Scott Joplin

Joplin

Scott Joplin (1868-1917), American composer and pianist, one of the most important developers of ragtime music. Born in Texarkana, Texas, Joplin taught himself piano as a child, learning classical music from a German neighbor. In his teens he became an itinerant pianist in the low-life districts that provided the chief employment for black musicians.

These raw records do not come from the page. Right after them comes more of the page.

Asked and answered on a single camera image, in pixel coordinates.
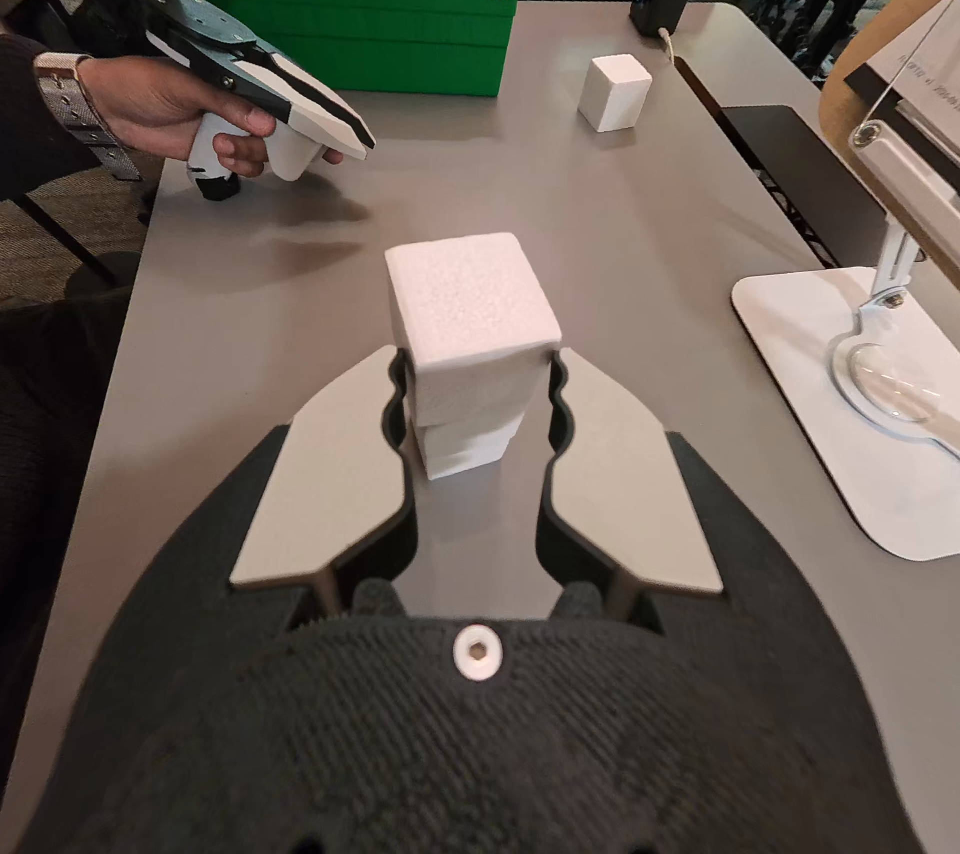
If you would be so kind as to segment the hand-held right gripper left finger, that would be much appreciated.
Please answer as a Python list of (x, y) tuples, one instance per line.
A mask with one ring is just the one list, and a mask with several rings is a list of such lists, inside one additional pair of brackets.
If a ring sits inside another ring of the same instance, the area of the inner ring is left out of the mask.
[(325, 613), (362, 581), (412, 563), (418, 521), (406, 437), (406, 361), (388, 344), (292, 418), (229, 577), (254, 590), (301, 586)]

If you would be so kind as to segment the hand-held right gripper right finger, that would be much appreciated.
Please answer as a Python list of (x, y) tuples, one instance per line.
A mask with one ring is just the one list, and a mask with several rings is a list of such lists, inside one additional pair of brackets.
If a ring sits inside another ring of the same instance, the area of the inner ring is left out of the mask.
[(551, 359), (547, 462), (536, 558), (565, 587), (586, 582), (626, 620), (651, 592), (719, 597), (721, 573), (660, 420), (569, 347)]

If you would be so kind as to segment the white foam cube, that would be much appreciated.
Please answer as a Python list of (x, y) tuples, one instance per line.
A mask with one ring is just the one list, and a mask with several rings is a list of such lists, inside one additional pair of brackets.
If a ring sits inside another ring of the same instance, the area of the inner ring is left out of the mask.
[(414, 430), (426, 476), (437, 480), (502, 458), (524, 414), (478, 417)]
[(412, 243), (388, 249), (385, 261), (416, 426), (522, 415), (562, 333), (518, 239)]
[(596, 133), (629, 130), (639, 121), (653, 78), (629, 53), (593, 58), (578, 110)]

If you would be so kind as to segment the dark desk panel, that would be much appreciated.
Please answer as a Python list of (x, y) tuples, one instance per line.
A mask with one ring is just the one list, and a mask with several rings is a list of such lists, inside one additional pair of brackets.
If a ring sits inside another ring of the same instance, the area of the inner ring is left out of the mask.
[(734, 106), (716, 120), (823, 262), (879, 264), (885, 210), (801, 115), (786, 105)]

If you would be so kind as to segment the grey desk with dark panel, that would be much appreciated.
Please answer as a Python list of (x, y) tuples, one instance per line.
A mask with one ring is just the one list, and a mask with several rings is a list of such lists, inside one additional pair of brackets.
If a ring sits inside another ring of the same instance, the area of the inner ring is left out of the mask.
[[(821, 132), (818, 119), (820, 91), (737, 7), (725, 3), (690, 4), (680, 17), (672, 44), (680, 74), (717, 125), (716, 117), (721, 108), (786, 105), (801, 115), (831, 148)], [(821, 260), (821, 250), (817, 245), (809, 244), (796, 230), (782, 200), (774, 199), (769, 188), (762, 185), (760, 175), (745, 163), (820, 263), (827, 268), (842, 268)]]

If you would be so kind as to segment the person's left hand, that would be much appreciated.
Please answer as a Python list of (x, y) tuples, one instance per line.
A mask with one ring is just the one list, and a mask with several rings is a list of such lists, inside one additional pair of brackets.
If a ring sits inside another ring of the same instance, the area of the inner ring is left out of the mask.
[(243, 98), (210, 86), (167, 59), (87, 58), (77, 71), (87, 100), (114, 139), (127, 148), (185, 162), (204, 117), (212, 114), (240, 130), (214, 138), (218, 162), (240, 177), (263, 173), (268, 161), (265, 140), (277, 123)]

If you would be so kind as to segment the green plastic bin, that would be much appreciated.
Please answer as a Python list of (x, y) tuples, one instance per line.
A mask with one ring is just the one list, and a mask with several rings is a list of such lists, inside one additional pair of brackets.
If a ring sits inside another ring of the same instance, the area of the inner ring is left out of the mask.
[(343, 91), (496, 97), (518, 0), (207, 0)]

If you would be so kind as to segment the patterned wristband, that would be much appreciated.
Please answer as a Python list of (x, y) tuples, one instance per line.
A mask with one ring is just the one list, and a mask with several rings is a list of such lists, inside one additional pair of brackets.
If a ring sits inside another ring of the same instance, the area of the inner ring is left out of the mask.
[(45, 104), (74, 140), (86, 148), (115, 180), (139, 183), (142, 175), (89, 100), (79, 74), (89, 60), (83, 53), (42, 52), (32, 68)]

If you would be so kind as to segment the wooden document stand white base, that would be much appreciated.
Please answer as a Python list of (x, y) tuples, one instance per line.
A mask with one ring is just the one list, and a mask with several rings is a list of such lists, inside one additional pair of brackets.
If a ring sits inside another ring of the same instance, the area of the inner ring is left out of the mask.
[[(959, 146), (909, 118), (868, 62), (940, 1), (892, 0), (822, 90), (822, 132), (886, 212), (878, 265), (749, 277), (730, 296), (854, 520), (913, 562), (959, 553), (958, 348), (907, 290), (918, 251), (958, 288)], [(861, 343), (922, 367), (939, 413), (906, 424), (876, 411), (847, 368)]]

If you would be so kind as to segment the person's legs in black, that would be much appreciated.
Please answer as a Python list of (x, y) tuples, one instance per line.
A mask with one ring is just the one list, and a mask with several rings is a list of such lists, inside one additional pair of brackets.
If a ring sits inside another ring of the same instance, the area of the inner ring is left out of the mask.
[(2, 793), (132, 291), (2, 304)]

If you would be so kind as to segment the printed paper sheets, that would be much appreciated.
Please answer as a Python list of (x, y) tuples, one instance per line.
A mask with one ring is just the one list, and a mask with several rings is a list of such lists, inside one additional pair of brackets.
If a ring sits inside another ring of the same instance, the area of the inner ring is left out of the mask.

He settled in St. Louis in 1885. In 1893 he played at the World's Columbian Exposition in Chicago, and in 1894 he moved to Sedalia, Missouri. There he published (1899) his "Original Rags" and "Maple Leaf Rag" and opened a teaching studio. He moved to New York City in 1907. In 1911, at his own expense, he published his ragtime opera Treemonisha, a work intended to go beyond ragtime to create an indigenous black American opera. In June 1911, a full-page review of the score of "Treemonisha" appeared in the magazine "American Musician and Art Journal." The writer praises Joplin's opera and says it is far more American in character than Horatio Parker's "Mona," which had just won a $10,000 prize for American opera from the Metropolitan Opera Company.

Joplin

Thereafter, most of Joplin's energies were devoted to arranging a performance of his opera. There were several scheduled productions, but none were realized. Staged only once - in a concert version in 1915 - the failure to have this opera produced left the composer's spirit permanently broken. He composed other music (rags, songs, and longer works), but few were published. (His unpublished manuscripts were noted in court records as late as 1961, but have since disappeared.) He suffered from tertiary syhilis the last years of his life, and his health deteriorated quickly. He was hospitalized in January 1917, transferred to a mental institution, and died April 1.

Joplin's Piano

Joplin's music underwent a great revival after some of his compositions, including "The Entertainer" (1902), were used as the background music in the film The Sting (1973), and Treemonisha was staged with great success in 1975 by the Houston Grand Opera. Other Joplin compositions include "Peacherine Rag" (1901), "Palm Leaf Rag - A Slow Drag" (1903), "Euphonic Sounds" (1909), The School of Ragtime: Six Exercises for Piano (1909), a work that contains his explanation of ragtime style, and "Magnetic Rag" (1914).